### [YOUR GOAL]
In the entries that follow, copy exactly each line from the first through the line with "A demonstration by".

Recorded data

════════

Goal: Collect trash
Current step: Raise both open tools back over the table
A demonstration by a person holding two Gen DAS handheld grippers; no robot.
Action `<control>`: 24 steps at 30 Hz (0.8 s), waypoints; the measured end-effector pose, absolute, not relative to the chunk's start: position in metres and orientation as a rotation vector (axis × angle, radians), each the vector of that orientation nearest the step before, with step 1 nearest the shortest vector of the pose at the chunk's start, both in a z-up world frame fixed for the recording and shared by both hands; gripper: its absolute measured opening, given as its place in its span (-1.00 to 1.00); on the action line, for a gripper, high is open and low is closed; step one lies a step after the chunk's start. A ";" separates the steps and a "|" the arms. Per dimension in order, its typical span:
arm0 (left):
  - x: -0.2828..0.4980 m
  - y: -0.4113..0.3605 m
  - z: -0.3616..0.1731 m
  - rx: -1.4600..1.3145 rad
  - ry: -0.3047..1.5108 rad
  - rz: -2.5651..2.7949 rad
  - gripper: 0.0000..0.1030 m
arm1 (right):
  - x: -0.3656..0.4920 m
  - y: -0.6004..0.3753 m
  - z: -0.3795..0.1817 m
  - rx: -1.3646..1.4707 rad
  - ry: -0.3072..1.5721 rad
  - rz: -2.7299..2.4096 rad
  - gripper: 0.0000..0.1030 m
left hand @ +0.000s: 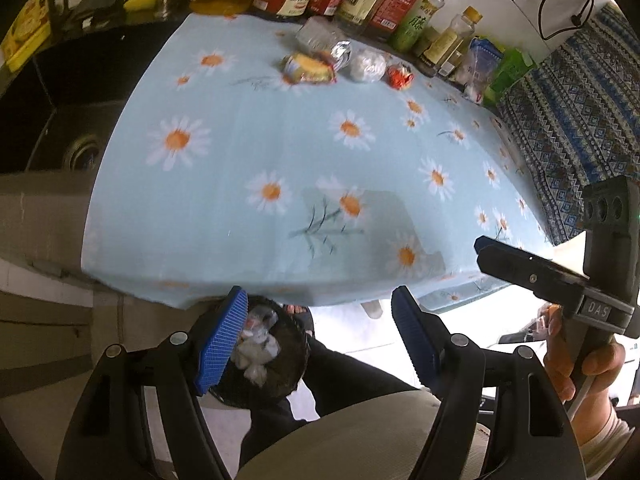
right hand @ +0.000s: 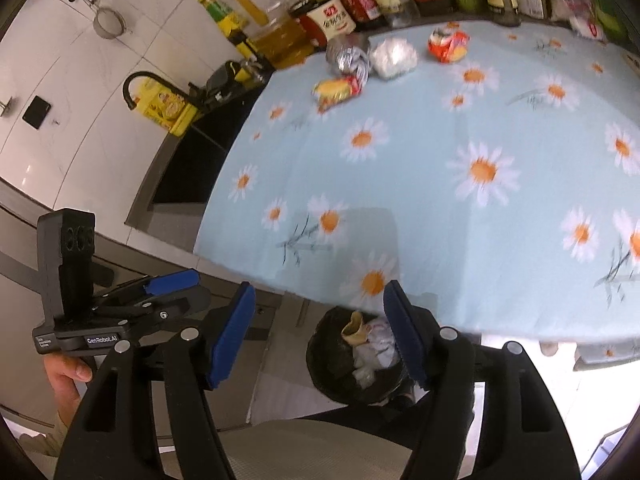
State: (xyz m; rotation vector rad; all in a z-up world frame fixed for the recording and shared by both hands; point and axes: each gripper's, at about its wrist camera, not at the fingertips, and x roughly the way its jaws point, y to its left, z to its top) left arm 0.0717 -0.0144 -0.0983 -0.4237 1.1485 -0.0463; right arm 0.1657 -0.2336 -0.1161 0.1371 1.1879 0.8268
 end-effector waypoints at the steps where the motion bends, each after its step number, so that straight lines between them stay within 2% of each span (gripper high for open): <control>1: 0.075 -0.015 -0.097 -0.420 1.146 -0.044 0.40 | 0.172 -0.234 -0.114 0.137 1.183 0.827 0.30; 20: 0.168 -0.022 -0.075 -0.410 1.131 0.089 0.40 | 0.329 -0.234 -0.095 -0.042 1.105 0.846 0.35; 22: 0.178 -0.023 -0.076 -0.409 1.134 0.103 0.40 | 0.345 -0.232 -0.096 -0.057 1.098 0.850 0.47; 23: 0.182 -0.023 -0.076 -0.409 1.133 0.114 0.40 | 0.352 -0.232 -0.096 -0.061 1.089 0.852 0.60; 24: 0.185 -0.023 -0.076 -0.411 1.132 0.128 0.40 | 0.359 -0.231 -0.097 -0.067 1.082 0.849 0.62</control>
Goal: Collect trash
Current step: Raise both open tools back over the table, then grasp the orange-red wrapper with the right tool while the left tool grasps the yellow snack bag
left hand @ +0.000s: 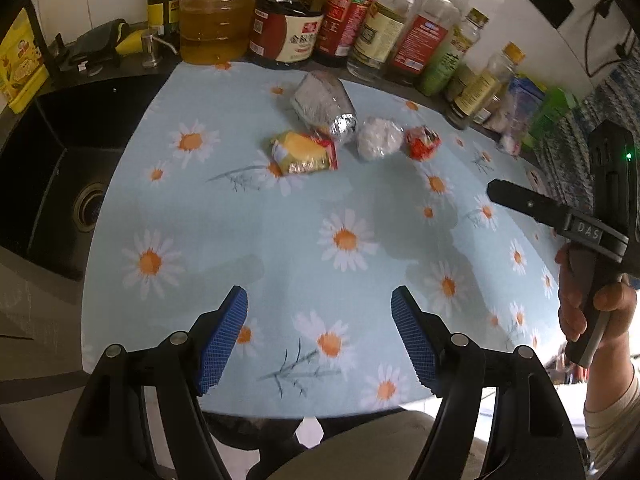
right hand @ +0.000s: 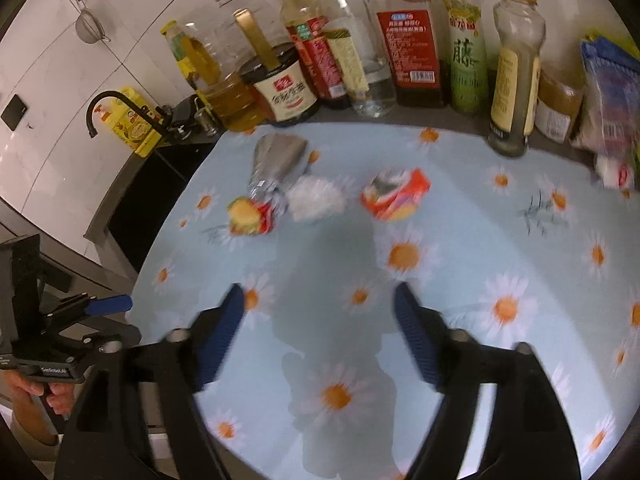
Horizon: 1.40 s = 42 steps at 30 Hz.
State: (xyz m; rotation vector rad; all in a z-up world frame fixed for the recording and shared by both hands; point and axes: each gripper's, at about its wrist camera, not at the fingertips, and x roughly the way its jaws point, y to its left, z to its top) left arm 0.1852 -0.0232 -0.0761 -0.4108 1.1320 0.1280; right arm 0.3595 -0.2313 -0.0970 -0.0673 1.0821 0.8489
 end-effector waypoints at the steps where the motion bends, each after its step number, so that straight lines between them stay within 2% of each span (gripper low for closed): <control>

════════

### [ANSWER TO THIS EXERCISE]
Goal: Collect trash
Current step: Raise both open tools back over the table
A demonstration by a person holding two Gen DAS handheld grippers; no robot.

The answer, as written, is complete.